[Records excerpted from a collection]
##########

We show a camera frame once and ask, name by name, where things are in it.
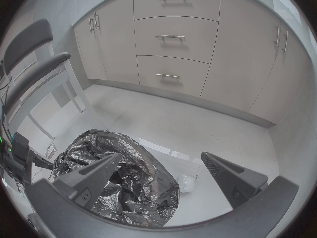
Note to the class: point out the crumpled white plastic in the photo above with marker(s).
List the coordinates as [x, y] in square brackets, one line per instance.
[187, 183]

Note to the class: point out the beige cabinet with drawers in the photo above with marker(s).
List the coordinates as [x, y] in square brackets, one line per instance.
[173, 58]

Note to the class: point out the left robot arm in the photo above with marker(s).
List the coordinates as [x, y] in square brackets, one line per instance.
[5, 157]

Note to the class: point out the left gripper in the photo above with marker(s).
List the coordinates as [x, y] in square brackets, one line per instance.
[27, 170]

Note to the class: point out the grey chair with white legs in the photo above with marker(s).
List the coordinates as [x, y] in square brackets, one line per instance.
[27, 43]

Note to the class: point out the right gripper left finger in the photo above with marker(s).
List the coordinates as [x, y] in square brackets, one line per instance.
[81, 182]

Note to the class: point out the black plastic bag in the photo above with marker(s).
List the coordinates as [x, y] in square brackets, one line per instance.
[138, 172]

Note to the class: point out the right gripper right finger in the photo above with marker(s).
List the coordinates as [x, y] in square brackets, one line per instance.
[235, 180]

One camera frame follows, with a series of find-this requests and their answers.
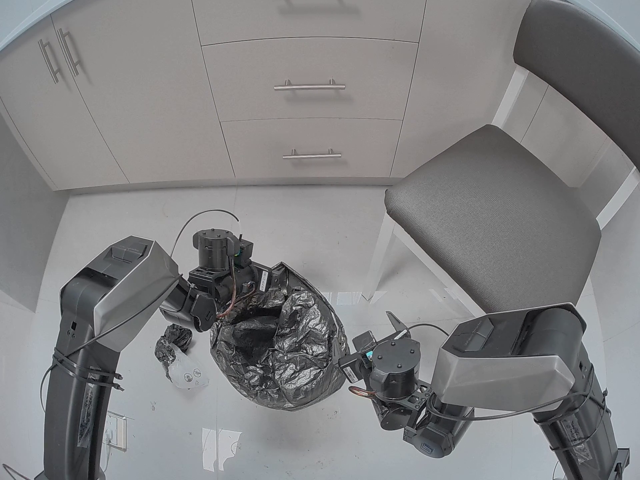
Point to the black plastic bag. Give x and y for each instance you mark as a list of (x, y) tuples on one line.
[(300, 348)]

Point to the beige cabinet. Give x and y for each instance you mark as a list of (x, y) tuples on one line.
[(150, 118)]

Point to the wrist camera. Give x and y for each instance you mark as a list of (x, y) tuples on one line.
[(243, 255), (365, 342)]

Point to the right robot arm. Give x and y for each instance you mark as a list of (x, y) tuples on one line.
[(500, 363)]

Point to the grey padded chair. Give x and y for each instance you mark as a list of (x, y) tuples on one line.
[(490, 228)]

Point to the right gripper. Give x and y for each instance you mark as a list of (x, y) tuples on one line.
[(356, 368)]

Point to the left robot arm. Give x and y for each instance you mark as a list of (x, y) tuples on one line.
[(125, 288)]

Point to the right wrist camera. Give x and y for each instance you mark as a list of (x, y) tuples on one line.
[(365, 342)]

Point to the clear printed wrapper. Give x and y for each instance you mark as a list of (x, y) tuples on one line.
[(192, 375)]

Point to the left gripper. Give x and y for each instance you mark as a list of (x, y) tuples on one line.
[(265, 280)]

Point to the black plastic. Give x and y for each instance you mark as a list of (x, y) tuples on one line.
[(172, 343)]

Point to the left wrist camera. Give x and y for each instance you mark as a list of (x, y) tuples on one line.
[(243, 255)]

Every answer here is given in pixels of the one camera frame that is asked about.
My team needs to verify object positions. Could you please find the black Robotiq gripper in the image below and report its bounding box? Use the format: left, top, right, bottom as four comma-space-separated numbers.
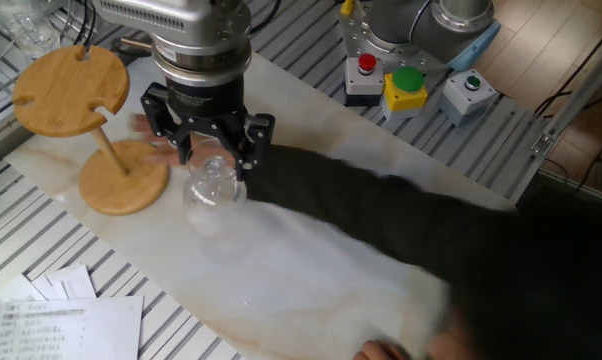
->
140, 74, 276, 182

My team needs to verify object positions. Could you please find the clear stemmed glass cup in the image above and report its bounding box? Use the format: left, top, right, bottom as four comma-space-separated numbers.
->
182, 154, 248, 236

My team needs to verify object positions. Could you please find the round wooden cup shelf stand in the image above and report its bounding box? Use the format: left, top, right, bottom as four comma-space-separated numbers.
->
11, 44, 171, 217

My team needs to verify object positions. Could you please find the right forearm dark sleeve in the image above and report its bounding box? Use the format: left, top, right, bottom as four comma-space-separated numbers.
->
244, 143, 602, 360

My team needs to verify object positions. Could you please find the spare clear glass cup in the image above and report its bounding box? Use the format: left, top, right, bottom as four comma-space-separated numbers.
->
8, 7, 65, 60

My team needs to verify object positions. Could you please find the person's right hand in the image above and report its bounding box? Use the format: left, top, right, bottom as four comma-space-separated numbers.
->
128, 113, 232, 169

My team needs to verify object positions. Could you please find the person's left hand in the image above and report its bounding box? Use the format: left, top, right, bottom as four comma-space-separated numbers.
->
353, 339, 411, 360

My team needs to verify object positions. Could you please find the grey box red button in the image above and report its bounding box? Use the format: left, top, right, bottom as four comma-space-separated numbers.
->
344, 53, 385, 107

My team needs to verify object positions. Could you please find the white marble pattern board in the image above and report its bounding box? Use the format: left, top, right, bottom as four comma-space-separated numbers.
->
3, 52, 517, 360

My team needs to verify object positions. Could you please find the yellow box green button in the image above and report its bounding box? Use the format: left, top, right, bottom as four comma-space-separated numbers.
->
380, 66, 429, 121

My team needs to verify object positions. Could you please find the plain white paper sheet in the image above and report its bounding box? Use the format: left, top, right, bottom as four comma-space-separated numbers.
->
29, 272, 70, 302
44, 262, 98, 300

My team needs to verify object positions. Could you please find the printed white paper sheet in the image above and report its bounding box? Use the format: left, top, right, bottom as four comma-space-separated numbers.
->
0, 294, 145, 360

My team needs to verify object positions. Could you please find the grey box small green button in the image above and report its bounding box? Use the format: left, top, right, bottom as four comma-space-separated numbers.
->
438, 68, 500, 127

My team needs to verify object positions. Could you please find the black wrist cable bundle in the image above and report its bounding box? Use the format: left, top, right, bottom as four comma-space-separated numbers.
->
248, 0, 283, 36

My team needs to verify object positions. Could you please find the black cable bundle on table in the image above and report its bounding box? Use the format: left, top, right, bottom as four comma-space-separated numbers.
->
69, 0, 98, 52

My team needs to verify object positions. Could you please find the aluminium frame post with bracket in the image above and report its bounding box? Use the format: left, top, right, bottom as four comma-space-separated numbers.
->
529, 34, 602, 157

##########

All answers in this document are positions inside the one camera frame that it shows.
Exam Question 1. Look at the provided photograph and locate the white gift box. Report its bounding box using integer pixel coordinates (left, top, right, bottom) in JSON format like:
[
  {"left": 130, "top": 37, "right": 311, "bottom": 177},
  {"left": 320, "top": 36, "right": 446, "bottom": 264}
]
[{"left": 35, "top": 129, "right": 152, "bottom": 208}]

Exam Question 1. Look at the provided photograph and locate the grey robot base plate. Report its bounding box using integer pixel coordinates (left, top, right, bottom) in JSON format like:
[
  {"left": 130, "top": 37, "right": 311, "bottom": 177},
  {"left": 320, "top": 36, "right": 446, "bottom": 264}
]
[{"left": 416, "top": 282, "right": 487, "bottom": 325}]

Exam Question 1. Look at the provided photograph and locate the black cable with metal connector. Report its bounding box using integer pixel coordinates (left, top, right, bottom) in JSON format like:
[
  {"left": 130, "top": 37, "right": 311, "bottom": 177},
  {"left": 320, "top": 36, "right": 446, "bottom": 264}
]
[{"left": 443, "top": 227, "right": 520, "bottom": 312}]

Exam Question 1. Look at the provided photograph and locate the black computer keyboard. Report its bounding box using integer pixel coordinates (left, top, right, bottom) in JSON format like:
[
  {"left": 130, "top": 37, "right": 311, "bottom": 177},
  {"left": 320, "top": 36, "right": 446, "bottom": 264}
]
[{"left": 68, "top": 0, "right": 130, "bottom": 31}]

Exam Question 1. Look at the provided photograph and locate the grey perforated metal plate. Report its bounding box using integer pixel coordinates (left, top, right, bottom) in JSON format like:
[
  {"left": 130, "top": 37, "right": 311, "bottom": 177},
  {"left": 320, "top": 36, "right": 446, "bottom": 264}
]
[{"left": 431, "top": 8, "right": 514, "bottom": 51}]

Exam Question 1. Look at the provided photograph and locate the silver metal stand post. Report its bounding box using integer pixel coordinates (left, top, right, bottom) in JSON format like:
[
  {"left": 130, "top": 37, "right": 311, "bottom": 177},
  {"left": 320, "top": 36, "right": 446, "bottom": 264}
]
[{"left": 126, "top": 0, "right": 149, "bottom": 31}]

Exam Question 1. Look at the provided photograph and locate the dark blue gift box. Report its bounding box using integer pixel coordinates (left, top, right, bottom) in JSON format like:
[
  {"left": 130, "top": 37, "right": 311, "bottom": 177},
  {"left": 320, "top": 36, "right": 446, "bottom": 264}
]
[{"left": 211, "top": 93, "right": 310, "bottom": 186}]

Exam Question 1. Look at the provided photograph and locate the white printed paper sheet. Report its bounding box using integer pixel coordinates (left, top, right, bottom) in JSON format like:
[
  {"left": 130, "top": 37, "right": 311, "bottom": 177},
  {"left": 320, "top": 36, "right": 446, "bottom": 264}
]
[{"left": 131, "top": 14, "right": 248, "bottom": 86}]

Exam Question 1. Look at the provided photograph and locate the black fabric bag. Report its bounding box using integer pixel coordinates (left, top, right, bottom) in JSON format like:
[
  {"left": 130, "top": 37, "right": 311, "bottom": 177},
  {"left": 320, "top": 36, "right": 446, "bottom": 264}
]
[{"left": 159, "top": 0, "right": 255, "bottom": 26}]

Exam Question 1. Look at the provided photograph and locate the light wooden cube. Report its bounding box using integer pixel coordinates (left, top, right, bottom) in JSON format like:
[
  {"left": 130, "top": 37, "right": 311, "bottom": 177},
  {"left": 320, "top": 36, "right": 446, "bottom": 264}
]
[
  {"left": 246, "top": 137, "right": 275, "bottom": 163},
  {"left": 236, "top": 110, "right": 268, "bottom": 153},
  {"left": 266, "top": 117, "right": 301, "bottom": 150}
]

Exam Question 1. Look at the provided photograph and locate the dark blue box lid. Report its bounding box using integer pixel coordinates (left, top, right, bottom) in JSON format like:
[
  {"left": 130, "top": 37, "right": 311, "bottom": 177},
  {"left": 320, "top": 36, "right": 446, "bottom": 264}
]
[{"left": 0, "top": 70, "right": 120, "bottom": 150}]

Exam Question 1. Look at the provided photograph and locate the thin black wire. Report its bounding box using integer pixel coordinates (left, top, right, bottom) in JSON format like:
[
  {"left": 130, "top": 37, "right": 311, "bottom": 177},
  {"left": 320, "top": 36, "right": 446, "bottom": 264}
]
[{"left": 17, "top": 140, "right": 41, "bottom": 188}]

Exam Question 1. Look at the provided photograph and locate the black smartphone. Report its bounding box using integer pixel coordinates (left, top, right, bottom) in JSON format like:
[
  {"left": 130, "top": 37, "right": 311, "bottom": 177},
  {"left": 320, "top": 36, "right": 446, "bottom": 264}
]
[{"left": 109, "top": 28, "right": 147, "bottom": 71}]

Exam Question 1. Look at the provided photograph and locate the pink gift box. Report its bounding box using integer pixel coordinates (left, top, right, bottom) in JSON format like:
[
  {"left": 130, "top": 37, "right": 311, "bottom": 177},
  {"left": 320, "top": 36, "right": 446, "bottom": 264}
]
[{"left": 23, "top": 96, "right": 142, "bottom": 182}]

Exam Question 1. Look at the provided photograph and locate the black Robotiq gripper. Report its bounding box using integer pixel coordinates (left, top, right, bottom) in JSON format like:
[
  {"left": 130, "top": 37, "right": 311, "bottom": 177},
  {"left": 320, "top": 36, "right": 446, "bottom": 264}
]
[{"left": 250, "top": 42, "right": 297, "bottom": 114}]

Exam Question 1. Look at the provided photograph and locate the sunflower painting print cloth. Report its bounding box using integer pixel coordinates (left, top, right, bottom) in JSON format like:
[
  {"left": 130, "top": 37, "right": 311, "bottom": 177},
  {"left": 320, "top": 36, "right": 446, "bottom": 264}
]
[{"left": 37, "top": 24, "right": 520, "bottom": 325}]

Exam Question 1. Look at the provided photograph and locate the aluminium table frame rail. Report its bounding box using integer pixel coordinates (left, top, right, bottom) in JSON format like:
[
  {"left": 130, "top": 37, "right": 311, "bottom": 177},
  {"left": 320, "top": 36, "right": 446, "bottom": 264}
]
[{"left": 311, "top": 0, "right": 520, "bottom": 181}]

##########

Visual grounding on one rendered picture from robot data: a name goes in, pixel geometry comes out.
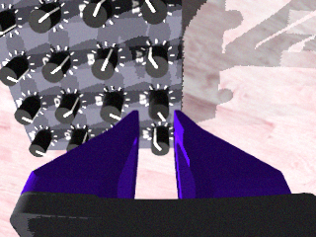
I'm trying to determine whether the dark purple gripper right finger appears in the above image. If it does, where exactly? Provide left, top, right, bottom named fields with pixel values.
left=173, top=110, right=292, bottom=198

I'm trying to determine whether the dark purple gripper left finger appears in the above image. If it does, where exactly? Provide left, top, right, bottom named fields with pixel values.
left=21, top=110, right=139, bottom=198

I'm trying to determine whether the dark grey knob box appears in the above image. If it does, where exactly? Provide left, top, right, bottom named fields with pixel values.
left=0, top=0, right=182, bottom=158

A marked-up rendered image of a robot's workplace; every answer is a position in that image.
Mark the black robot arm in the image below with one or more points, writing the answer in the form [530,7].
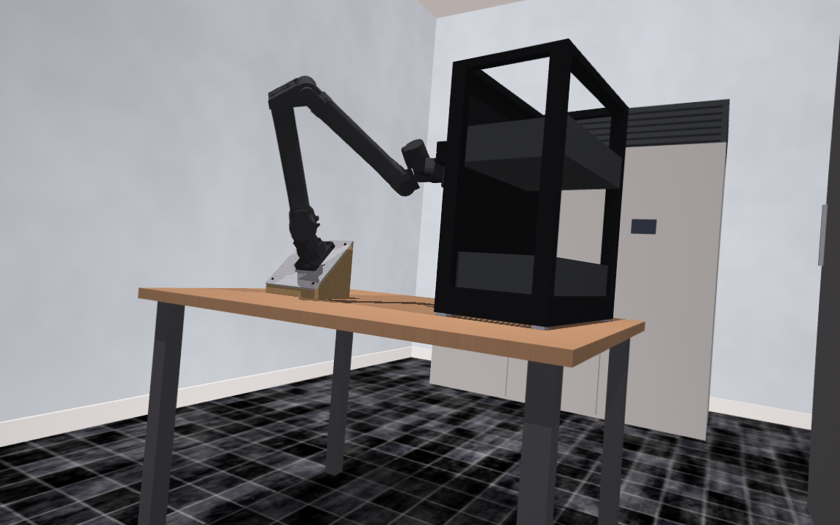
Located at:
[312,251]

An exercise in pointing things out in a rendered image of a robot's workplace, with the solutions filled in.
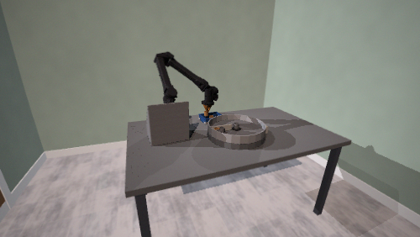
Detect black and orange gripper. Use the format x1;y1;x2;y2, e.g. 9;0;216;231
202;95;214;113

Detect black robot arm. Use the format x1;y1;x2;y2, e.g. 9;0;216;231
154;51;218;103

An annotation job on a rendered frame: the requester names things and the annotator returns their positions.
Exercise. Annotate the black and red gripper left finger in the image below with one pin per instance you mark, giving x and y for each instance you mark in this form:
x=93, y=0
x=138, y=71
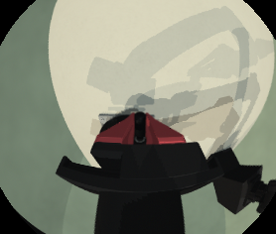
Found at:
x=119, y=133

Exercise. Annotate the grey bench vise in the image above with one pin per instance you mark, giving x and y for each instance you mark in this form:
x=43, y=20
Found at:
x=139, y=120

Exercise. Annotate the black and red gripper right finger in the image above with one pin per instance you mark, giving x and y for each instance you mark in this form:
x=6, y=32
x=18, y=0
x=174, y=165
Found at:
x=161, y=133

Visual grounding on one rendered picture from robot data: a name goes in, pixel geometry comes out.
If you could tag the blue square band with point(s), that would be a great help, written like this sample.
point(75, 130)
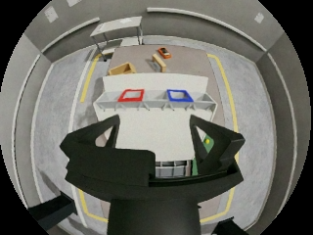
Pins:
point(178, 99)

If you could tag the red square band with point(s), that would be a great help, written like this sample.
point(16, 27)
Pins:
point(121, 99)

##########

_What the task asks_
A single number is expected: how many lines in the entries contain "plate".

_Solution to this task_
2